A mysterious Twitter user who goes by the account name @wikibaghdady has issued a series of tweets attempting to “expose the secrets” behind the Islamic State of Iraq and Syria (ISIS) and its violent leader Abu Bakr al-Baghdadi.
The account, which has 40,000 followers, first appeared six months ago, teasing that it would reveal the truth behind the militant Islamic terror group that it is laying waste to vast regions of Iraq and Syria, according to the Huffington Post.
The original tweets in Arabic said it was "the first account to expose the secrets of ISIS and who runs it." They added, "Who is al-Baghdadi? Have you seen his picture? The names of his council? What are his plans? Coming soon."
The identity of the Twitter user has remained secret while rumors abound that it could be a disillusioned ISIS terrorist, a defector from the rival jihadist group Jabhat al-Nusra, of which it speaks highly in the tweets, or from a group determined to undermine ISIS, reported the Huffington Post.
The account claims that the ISIS leader is not from Baghdad, as his allegedly fake name suggests, but from the northern city of Samarra, while his real name is Ibrahim Awwad Ibrahim. He also allegedly has fake a PhD.
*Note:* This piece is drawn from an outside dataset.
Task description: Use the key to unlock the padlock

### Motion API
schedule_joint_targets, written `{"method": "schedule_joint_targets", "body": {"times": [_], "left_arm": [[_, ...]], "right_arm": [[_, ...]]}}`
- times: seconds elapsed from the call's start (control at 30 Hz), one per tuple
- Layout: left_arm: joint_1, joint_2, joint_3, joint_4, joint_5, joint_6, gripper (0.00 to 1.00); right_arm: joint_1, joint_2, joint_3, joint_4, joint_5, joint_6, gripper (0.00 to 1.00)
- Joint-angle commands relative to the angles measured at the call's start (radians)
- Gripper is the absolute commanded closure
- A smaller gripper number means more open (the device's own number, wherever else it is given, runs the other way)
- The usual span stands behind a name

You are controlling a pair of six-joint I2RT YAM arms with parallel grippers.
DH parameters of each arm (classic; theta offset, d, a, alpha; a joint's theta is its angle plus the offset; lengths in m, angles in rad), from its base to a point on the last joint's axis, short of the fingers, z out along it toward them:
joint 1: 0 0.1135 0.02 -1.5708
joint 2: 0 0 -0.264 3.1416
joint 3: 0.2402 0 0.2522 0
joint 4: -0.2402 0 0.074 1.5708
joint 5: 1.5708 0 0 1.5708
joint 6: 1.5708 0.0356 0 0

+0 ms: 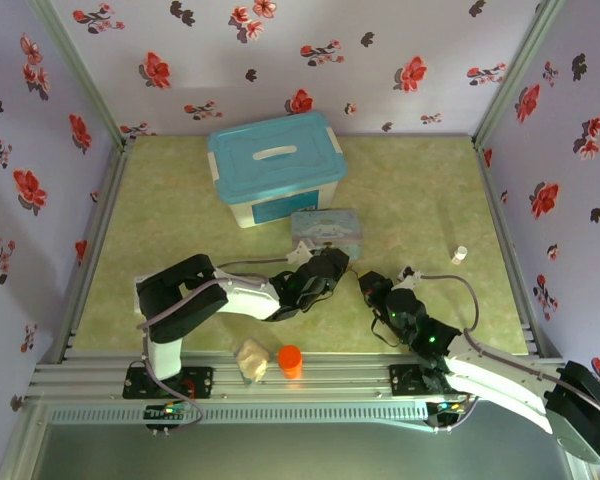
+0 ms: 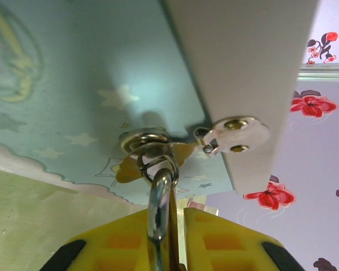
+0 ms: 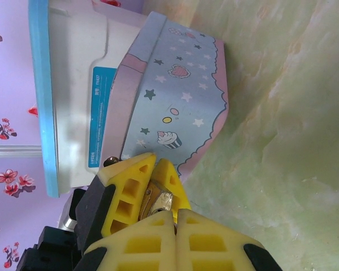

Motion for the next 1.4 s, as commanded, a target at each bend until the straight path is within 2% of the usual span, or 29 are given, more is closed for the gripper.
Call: {"method": "schedule_joint_targets", "body": {"times": [0.0, 0.5, 0.73, 1.1, 1.27, 1.37], "left_arm": [[-0.009, -0.003, 0.041, 0.053, -0.016, -0.005, 1.00], [-0.020, 0.008, 0.059, 0.052, -0.005, -0.005, 1.00], [-0.022, 0.006, 0.063, 0.029, -0.017, -0.003, 1.00], [-0.039, 0.026, 0.087, 0.022, -0.010, -0.012, 1.00], [-0.046, 0.026, 0.087, 0.023, -0.017, -0.018, 1.00], [-0.048, 0.019, 0.102, -0.024, -0.017, -0.053, 1.00]], "right_arm": [[0.010, 0.000, 0.020, 0.006, 0.045, 0.008, 1.00], [0.009, 0.011, 0.024, 0.028, 0.058, -0.001, 1.00], [0.011, -0.024, 0.024, -0.015, 0.082, 0.007, 1.00], [0.022, 0.035, 0.021, 0.042, 0.105, 0.025, 1.00], [0.030, 0.023, 0.038, 0.012, 0.136, 0.037, 1.00], [0.041, 0.053, 0.052, 0.031, 0.145, 0.018, 1.00]]}}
The tweets say that al-Baghdadi came out of obscurity to become the new head of the Islamic State of Iraq (ISI), the predecessor of ISIS, after the group's top leaders were killed. "The news was a surprise to everyone!" @wikibaghdady wrote.
The account apparently hopes to embarrass the ISIS leader by casting doubts on his group's Islamist credentials, which could possibly show that the messages are from jihadist rivals, according to the Huffington Post.
Brutal ISI fighters are said to have plundered hundreds of millions of dollars from banks in cities they have captured. But @wikibaghdady claims that parts of the group's huge financial resources come from the extortion of civilians in areas that it has conquered.
The anonymous account also alleges that ISIS, an offshoot of al-Qaida, has spent years grabbing property owned by religious minorities and stealing state resources, while threatening to blow up businesses that didn't make monthly payments to the Sunni extremists, the website said.
It has been claimed that ISIS insurgents were even too violent even for a terror organization like al-Qaida. But according to @wikibaghdady, the real reason that al-Qaida threw them out earlier this year is because of al-Baghdadi's insubordination to al-Qaida's top leaders.
Recently, @wikibaghdady tweeted: "New stuff coming soon." His or her 40,000 followers are anxiously waiting.